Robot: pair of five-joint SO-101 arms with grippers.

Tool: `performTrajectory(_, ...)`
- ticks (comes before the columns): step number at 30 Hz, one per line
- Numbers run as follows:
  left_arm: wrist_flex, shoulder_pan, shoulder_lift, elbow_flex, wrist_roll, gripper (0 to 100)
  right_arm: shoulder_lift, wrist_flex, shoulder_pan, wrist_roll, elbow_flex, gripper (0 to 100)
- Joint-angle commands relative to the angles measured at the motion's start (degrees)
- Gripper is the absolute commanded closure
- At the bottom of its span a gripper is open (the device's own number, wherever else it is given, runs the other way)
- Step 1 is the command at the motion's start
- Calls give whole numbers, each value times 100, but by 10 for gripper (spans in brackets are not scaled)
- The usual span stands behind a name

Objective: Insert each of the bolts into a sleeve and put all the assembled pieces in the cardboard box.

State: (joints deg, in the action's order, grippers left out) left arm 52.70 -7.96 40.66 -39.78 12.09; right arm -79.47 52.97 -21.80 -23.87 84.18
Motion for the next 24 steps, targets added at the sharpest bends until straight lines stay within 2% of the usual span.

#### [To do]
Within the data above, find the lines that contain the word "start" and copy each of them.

#### [Result of the exercise]
- Joint-angle commands relative to the angles measured at the motion's start (degrees)
- Step 1 is the command at the motion's start

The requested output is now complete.